Your instructions:
How many lines in the data below include the word "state"? Respond with the number, nothing more.

Dataset content:
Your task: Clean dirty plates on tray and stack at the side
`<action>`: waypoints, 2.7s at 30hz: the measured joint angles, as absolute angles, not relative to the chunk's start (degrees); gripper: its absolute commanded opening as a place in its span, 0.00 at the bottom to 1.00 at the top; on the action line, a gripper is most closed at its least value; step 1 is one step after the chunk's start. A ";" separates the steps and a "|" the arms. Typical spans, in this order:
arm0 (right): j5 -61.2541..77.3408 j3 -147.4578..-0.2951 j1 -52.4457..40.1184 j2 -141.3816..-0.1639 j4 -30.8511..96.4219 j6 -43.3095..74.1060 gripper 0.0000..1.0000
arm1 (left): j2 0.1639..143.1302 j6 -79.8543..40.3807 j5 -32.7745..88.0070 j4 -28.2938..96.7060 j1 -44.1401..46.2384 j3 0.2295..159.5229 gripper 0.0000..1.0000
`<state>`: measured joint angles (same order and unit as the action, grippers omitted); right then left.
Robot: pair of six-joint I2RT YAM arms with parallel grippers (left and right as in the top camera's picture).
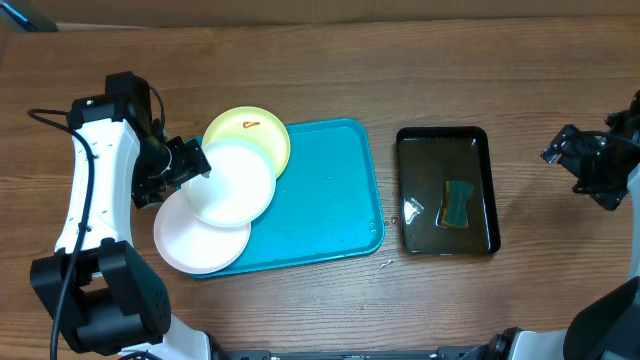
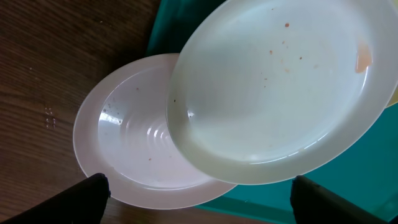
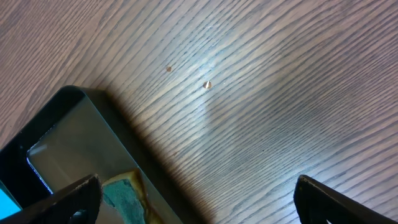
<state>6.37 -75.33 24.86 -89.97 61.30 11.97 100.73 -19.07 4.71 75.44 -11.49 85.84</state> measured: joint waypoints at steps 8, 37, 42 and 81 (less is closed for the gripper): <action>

Task output:
2